C-terminally phosphorylated p27 activates self-renewal driver genes to program cancer stem cell expansion, mammary hyperplasia and cancer.

Nature communications (2024-06-18)
Seyedeh Fatemeh Razavipour, Hyunho Yoon, Kibeom Jang, Minsoon Kim, Hend M Nawara, Amir Bagheri, Wei-Chi Huang, Miyoung Shin, Dekuang Zhao, Zhiqun Zhou, Derek Van Boven, Karoline Briegel, Lluis Morey, Tan A Ince, Michael Johnson, Joyce M Slingerland
RESUMEN

In many cancers, a stem-like cell subpopulation mediates tumor initiation, dissemination and drug resistance.
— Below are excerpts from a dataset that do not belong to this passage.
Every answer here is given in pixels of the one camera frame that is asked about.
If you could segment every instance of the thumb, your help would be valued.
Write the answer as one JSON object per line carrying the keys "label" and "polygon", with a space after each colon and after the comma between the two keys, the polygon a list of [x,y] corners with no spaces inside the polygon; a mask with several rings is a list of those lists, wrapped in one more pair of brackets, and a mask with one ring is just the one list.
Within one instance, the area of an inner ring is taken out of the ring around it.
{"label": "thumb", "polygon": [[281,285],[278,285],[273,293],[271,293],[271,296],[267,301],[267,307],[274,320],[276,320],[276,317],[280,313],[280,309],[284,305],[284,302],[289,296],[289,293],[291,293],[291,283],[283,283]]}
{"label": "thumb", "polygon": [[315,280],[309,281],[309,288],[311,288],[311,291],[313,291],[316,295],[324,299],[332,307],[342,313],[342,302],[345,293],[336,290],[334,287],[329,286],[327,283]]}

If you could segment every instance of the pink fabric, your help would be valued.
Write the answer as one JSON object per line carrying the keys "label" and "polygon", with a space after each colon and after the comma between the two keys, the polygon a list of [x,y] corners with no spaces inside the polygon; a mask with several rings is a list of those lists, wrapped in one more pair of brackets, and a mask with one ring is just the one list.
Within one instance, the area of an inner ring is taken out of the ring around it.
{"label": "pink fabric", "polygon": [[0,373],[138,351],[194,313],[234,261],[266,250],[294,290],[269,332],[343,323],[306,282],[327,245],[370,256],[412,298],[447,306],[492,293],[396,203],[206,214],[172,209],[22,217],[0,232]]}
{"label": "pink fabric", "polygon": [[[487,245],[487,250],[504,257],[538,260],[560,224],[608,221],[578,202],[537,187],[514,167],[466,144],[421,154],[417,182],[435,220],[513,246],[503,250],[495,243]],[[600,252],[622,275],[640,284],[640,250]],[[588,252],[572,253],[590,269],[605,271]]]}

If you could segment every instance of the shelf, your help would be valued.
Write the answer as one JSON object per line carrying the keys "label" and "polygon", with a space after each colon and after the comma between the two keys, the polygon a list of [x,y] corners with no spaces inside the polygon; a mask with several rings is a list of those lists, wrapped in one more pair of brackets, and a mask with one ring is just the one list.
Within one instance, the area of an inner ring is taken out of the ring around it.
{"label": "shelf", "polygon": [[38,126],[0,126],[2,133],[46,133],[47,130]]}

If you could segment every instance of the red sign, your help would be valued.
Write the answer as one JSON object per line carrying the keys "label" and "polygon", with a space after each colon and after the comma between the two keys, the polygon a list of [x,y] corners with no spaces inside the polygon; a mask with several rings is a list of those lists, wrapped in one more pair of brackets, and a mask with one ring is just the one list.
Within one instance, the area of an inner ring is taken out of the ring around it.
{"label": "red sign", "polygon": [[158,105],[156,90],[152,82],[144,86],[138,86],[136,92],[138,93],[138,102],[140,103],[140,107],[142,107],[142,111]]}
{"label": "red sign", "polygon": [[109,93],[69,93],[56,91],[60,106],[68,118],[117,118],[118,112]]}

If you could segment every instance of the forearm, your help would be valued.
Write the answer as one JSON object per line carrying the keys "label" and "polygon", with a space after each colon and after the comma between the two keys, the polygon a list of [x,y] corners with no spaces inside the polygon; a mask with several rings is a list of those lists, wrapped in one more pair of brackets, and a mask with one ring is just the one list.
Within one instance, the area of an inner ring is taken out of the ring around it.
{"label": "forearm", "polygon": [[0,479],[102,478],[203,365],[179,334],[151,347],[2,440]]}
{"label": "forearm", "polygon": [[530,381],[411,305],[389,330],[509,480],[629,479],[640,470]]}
Here, we report that cancer stem cell (CSC) abundance is transcriptionally regulated by C-terminally phosphorylated p27 (p27pT157pT198). Mechanistically, this arises through p27 co-recruitment with STAT3/CBP to gene regulators of CSC self-renewal including MYC, the Notch ligand JAG1, and ANGPTL4. p27pTpT/STAT3 also recruits a SIN3A/HDAC1 complex to co-repress the Pyk2 inhibitor, PTPN12. Pyk2, in turn, activates STAT3, creating a feed-forward loop increasing stem-like properties in vitro and tumor-initiating stem cells in vivo. The p27-activated gene profile is over-represented in STAT3 activated human breast cancers. Furthermore, mammary transgenic expression of phosphomimetic, cyclin-CDK-binding defective p27 (p27CK-DD) increases mammary duct branching morphogenesis, yielding hyperplasia and microinvasive cancers that can metastasize to liver, further supporting a role for p27pTpT in CSC expansion. Thus, p27pTpT interacts with STAT3, driving transcriptional programs governing stem cell expansion or maintenance in normal and cancer tissues.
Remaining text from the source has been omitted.